• Required work
Without the pictures, set down everything in the listing exactly.
━━━ Stored data ━━━
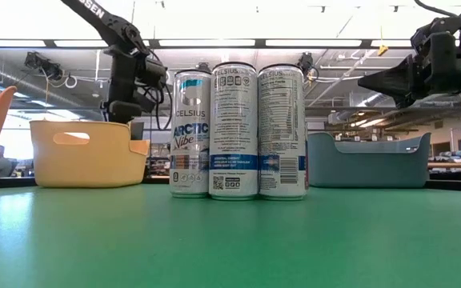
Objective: Sort soda cans
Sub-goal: Remove the blue soda can from the yellow bin
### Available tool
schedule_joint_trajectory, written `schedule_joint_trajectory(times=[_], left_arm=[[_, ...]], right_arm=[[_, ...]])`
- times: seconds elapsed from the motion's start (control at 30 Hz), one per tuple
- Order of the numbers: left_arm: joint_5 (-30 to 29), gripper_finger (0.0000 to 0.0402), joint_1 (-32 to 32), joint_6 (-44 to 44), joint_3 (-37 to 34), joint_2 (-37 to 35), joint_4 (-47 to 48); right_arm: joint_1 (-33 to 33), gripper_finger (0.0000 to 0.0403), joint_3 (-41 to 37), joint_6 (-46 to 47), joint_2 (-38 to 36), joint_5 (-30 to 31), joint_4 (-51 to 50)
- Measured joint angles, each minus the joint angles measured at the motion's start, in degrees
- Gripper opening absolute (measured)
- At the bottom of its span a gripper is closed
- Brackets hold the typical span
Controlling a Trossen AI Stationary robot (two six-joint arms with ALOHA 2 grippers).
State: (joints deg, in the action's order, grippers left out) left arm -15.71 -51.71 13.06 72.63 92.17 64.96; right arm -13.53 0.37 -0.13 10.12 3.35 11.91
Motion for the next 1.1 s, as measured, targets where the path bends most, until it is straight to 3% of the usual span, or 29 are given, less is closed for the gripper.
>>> schedule_joint_trajectory(times=[0.2,0.37,0.57,0.87,1.1], left_arm=[[-1.3,0.0248,-1.4,-2.8,-4.0,0.1,-1.6],[-1.2,0.027,-2.4,-2.8,-7.6,0.1,-3.9],[-3.5,0.0271,-2.7,-2.7,-9.7,0.1,-7.6],[-4.0,0.0266,-2.2,0.1,-9.4,0.1,-5.8],[-3.9,0.0196,-0.4,1.5,-3.6,0.1,-1.2]], right_arm=[[0.0,0.0002,0.0,0.0,0.0,0.0,0.0],[0.0,0.0001,0.0,0.0,0.0,0.0,0.0],[0.0,0.0001,0.0,0.0,0.0,0.0,0.0],[0.0,0.0002,0.0,0.0,0.0,0.0,0.0],[0.0,0.0002,0.0,0.0,0.0,0.0,0.0]])
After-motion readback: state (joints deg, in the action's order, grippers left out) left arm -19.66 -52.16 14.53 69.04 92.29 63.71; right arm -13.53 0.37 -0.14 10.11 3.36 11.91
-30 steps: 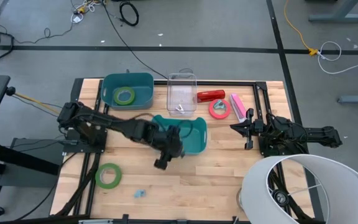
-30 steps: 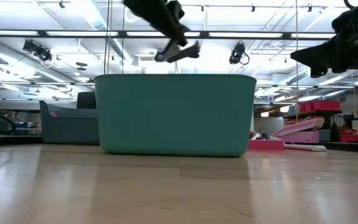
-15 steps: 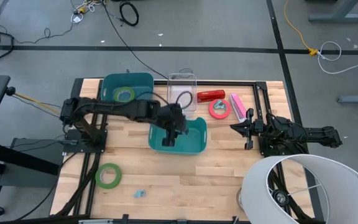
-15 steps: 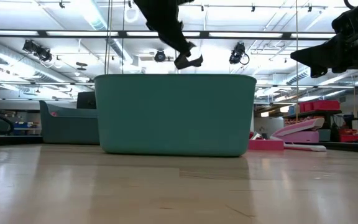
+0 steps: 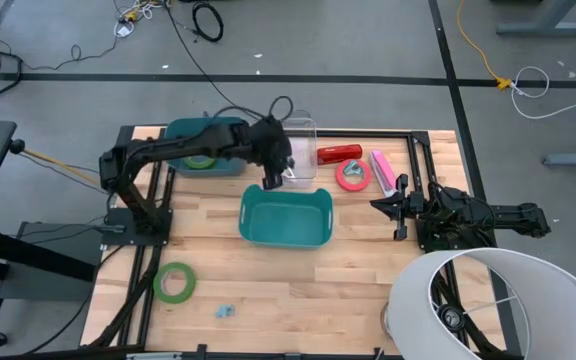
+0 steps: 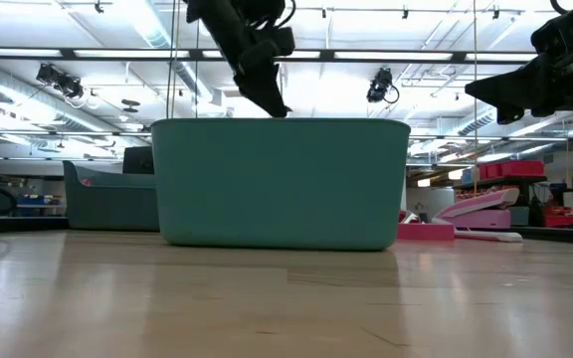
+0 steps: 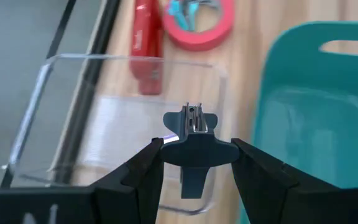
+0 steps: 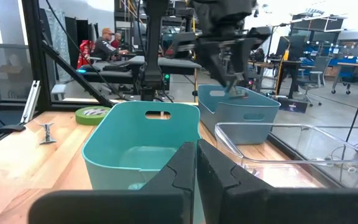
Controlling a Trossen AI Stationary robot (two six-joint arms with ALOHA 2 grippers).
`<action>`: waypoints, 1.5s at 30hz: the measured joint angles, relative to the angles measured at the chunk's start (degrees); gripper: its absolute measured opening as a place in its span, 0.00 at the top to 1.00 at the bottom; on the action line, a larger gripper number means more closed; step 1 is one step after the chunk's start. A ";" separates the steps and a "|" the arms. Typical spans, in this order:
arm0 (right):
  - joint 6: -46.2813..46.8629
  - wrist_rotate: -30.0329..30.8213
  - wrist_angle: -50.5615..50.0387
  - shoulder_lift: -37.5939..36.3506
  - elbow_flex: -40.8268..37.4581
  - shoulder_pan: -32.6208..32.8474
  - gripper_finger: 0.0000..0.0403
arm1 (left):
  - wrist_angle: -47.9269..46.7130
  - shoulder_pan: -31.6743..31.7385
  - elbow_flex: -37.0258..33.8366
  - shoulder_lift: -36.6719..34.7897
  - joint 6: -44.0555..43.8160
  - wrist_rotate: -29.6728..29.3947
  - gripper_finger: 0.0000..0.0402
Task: Pick and place Stapler, Stapler remover, tape
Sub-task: Put the dark blue staple remover into the transparent bin
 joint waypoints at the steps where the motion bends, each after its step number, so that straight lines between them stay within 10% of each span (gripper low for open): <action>1: 0.00 0.00 0.00 0.00 0.00 -0.01 0.96 | 0.02 0.58 0.00 0.00 0.26 -0.02 0.55; 45: 0.00 -0.44 0.02 0.08 0.01 0.01 0.96 | 10.05 10.06 -0.04 12.85 -0.52 5.51 0.54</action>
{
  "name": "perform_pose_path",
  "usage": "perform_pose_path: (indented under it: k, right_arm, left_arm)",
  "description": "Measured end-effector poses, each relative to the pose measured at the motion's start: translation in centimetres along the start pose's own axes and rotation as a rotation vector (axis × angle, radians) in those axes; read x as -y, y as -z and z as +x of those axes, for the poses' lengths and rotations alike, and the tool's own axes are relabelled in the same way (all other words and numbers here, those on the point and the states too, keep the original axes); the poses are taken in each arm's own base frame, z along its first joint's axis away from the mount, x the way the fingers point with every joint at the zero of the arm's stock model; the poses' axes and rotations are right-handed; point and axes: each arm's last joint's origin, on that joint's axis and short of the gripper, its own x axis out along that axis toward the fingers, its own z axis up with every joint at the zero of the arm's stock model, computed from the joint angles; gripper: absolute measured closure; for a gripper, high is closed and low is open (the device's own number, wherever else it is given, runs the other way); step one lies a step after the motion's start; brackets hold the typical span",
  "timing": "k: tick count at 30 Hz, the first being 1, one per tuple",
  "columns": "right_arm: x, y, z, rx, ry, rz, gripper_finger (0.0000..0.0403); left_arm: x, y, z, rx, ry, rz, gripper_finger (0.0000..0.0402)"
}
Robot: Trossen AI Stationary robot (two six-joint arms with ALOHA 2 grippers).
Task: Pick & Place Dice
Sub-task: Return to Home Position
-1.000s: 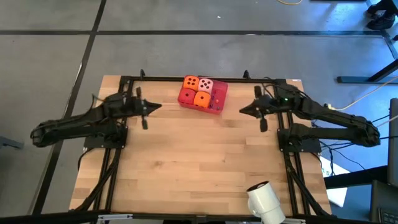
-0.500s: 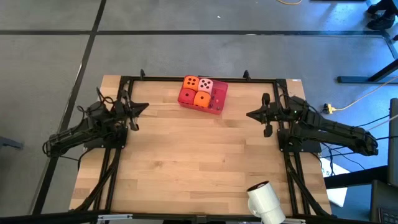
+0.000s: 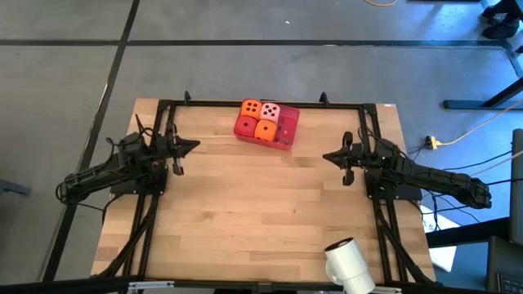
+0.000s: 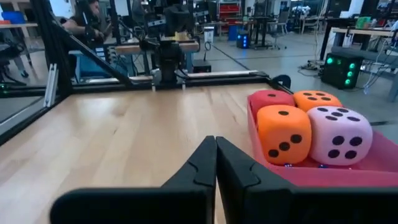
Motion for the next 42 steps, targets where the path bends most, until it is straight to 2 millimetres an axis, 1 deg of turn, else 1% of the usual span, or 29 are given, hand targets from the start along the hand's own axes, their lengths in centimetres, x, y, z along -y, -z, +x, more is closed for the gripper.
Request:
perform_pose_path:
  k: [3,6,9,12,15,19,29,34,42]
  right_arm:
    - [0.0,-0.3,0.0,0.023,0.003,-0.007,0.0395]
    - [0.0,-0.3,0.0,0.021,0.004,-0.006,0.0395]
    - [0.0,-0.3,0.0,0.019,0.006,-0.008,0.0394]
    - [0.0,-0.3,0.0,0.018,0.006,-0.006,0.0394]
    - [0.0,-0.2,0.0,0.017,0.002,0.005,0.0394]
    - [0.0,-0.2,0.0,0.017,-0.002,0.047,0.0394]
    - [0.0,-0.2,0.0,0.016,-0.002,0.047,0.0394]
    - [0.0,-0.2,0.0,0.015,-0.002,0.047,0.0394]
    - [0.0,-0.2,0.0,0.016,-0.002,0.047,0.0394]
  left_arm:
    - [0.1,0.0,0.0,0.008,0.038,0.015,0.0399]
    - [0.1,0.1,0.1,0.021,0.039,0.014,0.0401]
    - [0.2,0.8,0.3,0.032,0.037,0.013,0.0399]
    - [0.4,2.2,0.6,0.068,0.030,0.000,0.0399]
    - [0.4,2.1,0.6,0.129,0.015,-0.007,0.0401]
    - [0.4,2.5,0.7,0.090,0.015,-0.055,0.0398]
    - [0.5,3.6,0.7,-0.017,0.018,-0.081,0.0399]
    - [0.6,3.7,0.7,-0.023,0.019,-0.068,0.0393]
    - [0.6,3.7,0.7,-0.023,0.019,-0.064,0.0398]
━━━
• Response to the task
Objective: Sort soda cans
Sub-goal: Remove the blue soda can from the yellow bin
### Available tool
schedule_joint_trajectory, written `schedule_joint_trajectory(times=[_], left_arm=[[_, ...]], right_arm=[[_, ...]])`
- times: seconds elapsed from the motion's start (control at 30 Hz), one per tuple
- Order of the numbers: left_arm: joint_5 (-30 to 29), gripper_finger (0.0000 to 0.0402), joint_1 (-32 to 32), joint_6 (-44 to 44), joint_3 (-37 to 34), joint_2 (-37 to 35), joint_4 (-47 to 48); right_arm: joint_1 (-33 to 33), gripper_finger (0.0000 to 0.0403), joint_3 (-41 to 37), joint_6 (-46 to 47), joint_2 (-38 to 36), joint_5 (-30 to 31), joint_4 (-51 to 50)
- Measured joint angles, each minus the joint angles measured at the motion's start, in degrees
- Gripper opening absolute (measured)
- At the bottom of its span a gripper is closed
- Brackets hold the typical span
Controlling a Trossen AI Stationary robot (two six-joint arms with ALOHA 2 grippers).
State: (joints deg, in the action's order, grippers left out) left arm -15.71 -51.71 13.06 72.63 92.17 64.96; right arm -13.53 0.37 -0.13 10.12 3.35 11.91
Motion for the next 1.1 s, as measured, targets where the path bends most, until it is straight to 3% of the usual span, or 29 are given, less is closed for the gripper.
>>> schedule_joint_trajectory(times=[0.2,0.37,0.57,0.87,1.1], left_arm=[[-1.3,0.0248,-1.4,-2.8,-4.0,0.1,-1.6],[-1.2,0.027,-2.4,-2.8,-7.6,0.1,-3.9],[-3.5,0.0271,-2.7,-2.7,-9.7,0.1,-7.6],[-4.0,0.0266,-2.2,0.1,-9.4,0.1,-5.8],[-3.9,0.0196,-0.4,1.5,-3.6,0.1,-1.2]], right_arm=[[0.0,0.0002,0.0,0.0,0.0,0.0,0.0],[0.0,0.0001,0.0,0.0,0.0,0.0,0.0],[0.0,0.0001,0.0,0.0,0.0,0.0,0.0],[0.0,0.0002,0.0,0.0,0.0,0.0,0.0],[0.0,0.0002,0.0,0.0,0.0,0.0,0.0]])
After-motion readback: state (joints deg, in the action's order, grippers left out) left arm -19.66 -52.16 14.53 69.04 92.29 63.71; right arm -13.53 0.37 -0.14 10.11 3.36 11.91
-30 steps: 
-30 steps: 
-15 steps: 
-15 steps: 
+0 steps: 
+0 steps: 
+0 steps: 
+0 steps: 
Controlling a Trossen AI Stationary robot (two six-joint arms with ALOHA 2 grippers).
`<action>`: waypoints, 1.5s at 30hz: the measured joint angles, relative to the angles measured at the chunk's start (degrees); gripper: its absolute measured opening as a place in its span, 0.00 at the top to 1.00 at the bottom; on the action line, a larger gripper number means more closed; step 1 is one step after the chunk's start. A ";" separates the steps and a "|" the arms. Typical spans, in this order:
arm0 (right):
  - joint 6: -46.2813..46.8629
  - wrist_rotate: -30.0329..30.8213
  - wrist_angle: -50.5615..50.0387
  - shoulder_lift: -37.5939..36.3506
  - elbow_flex: -40.8268..37.4581
  - shoulder_pan: -32.6208..32.8474
  - gripper_finger: 0.0000..0.0403
arm1 (left):
  - wrist_angle: -47.9269..46.7130
  - shoulder_pan: -31.6743..31.7385
  - elbow_flex: -37.0258..33.8366
  - shoulder_lift: -36.6719..34.7897
  - joint 6: -44.0555..43.8160
  - wrist_rotate: -29.6728..29.3947
  - gripper_finger: 0.0000..0.0402
Task: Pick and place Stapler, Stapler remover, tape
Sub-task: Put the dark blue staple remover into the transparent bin
 joint waypoints at the steps where the motion bends, each after its step number, so that straight lines between them stay within 10% of each span (gripper low for open): <action>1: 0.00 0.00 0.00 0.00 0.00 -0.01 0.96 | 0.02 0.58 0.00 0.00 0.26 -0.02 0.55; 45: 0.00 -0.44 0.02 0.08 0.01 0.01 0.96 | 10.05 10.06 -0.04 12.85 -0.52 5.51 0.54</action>
{
  "name": "perform_pose_path",
  "usage": "perform_pose_path: (indented under it: k, right_arm, left_arm)",
  "description": "Measured end-effector poses, each relative to the pose measured at the motion's start: translation in centimetres along the start pose's own axes and rotation as a rotation vector (axis × angle, radians) in those axes; read x as -y, y as -z and z as +x of those axes, for the poses' lengths and rotations alike, and the tool's own axes are relabelled in the same way (all other words and numbers here, those on the point and the states too, keep the original axes); the poses are taken in each arm's own base frame, z along its first joint's axis away from the mount, x the way the fingers point with every joint at the zero of the arm's stock model; the poses' axes and rotations are right-handed; point and axes: each arm's last joint's origin, on that joint's axis and short of the gripper, its own x axis out along that axis toward the fingers, its own z axis up with every joint at the zero of the arm's stock model, computed from the joint angles; gripper: absolute measured closure; for a gripper, high is closed and low is open (the device's own number, wherever else it is given, runs the other way); step one lies a step after the motion's start; brackets hold the typical span",
  "timing": "k: tick count at 30 Hz, the first being 1, one per tuple",
  "columns": "right_arm: x, y, z, rx, ry, rz, gripper_finger (0.0000..0.0403); left_arm: x, y, z, rx, ry, rz, gripper_finger (0.0000..0.0402)"
}
Robot: Trossen AI Stationary robot (two six-joint arms with ALOHA 2 grippers).
Task: Pick & Place Dice
Sub-task: Return to Home Position
-1.000s: 
-0.500s: 
+0.000s: 
+0.000s: 
Motion for the next 42 steps, targets where the path bends most, until it is straight to 2 millimetres an axis, 1 deg of turn, else 1% of the usual span, or 29 are given, hand targets from the start along the hand's own axes, their lengths in centimetres, x, y, z along -y, -z, +x, more is closed for the gripper.
Request:
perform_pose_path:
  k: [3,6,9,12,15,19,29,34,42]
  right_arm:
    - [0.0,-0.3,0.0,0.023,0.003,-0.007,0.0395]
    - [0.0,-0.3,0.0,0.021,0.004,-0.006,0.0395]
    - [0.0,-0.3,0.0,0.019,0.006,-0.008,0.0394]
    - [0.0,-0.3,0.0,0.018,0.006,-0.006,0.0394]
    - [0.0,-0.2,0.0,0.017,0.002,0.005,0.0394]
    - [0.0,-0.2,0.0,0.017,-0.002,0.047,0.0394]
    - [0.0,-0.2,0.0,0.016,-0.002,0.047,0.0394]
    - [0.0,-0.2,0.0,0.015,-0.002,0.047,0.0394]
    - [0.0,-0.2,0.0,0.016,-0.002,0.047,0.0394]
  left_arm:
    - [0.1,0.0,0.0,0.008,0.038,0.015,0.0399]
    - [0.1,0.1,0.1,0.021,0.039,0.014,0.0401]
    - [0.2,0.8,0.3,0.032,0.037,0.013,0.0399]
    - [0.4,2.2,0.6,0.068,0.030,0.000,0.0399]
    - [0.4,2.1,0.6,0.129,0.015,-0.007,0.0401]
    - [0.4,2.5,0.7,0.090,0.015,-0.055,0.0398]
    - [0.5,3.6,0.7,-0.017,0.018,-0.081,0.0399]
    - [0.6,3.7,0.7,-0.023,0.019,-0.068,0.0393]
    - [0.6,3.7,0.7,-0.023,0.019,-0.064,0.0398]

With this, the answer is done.